Parallèlement, Mexico a servi de lieu de ralliement à de très nombreuses organisations non gouvernementales, en majorité latino-américaines. Leur « Déclaration commune des mouvements de défense de l’eau » s’inspire très largement des conclusions et de « l’esprit » du Forum social qui s’était réuni en janvier dernier à Caracas. Le credo partagé par ces mouvements est que « la gestion et le contrôle de l’eau doivent être publics, sociaux, coopératifs, participatifs, équitables et sans bénéfice » et qu’il faut absolument rejeter toutes les formes de privatisation de l’eau, « y compris celles d’associations entre le public et le privé qui se sont révélées être un échec complet dans le monde entier ».
Discrets, les adeptes de la privatisation
Les fameux PPP – partenariats publics-privés – étaient pourtant considérés comme l’un des principaux acquis officiels du précédent Forum mondial de l’eau, en 2003 à Kyoto. Ses promoteurs, appuyés par la Banque mondiale, estimaient en effet que c’était la seule solution à même de regrouper les savoir-faire et les financements indispensables à la réalisation des objectifs de l’ONU en matière d’accès à l’eau et à l’assainissement.
À Mexico, ces certitudes ont paru quelque peu estompées. Les militants de la privatisation se sont montrés plutôt réservés, pour ne pas dire en position défensive. Pour certaines grandes multinationales de la distribution de l’eau, c’est un peu le temps des désillusions : ici et là, faute de résultats convaincants ou sous la pression populaire, elles ont mis fin à leurs projets et à leurs contrats. Elles évoquent désormais la privatisation comme « une option parmi d’autres ». Mais, commente Pepo Hofstetter, délégué d’Alliance Sud, la communauté de travail des organisations privées suisses pour le développement, il serait prématuré de considérer cela comme une véritable conversion : « une politique qui tenterait de renforcer et d’améliorer la gestion publique de l’eau comme alternative à la privatisation n’est pas en vue ».

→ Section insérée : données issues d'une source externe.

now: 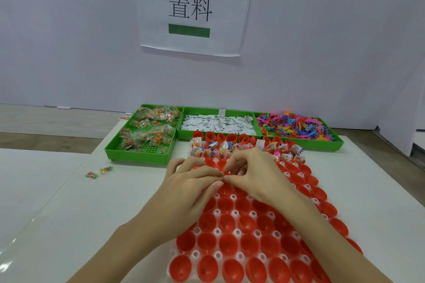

Un Forum sans légitimité ?
Si ce 4e Forum mondial de l’eau ne restera pas gravé dans la mémoire de ses participants, ce n’est pas seulement en raison du manque de volonté politique, mais aussi à cause de son caractère particulier. C’ est, selon Pepo Hofstetter, « un mélange étrange de foire industrielle privée, de forum de discussion globale et de conférence internationale assorti d’une réunion ministérielle semi-officielle ».
Ce Forum - faut-il le rappeler ? – résulte de l’initiative du Conseil mondial de l’eau, une plate-forme multilatérale qui s’est en quelque sorte autoproclamée autorité mondiale en matière de gestion des ressources en eau. Même s’il a l’appui explicite de nombreuses organisations spécialisées des Nations Unies, ce rendez-vous triennal ne dispose d’aucun statut officiel au sein de l’ONU.
D’où, pour nombre d’associations militantes et organisations non gouvernementales, la revendication que le prochain Forum mondial de l’eau, prévu à Istanbul en 2009, soit porté par une instance légitime de l’ONU, par des traités spécifiques, voire par une nouvelle agence des Nations Unies pour l’eau. En paraphrasant Clemenceau, cela revient à dire que l’eau est une ressource bien trop importante pour en confier la responsabilité à des poseurs de tuyaux et de robinets.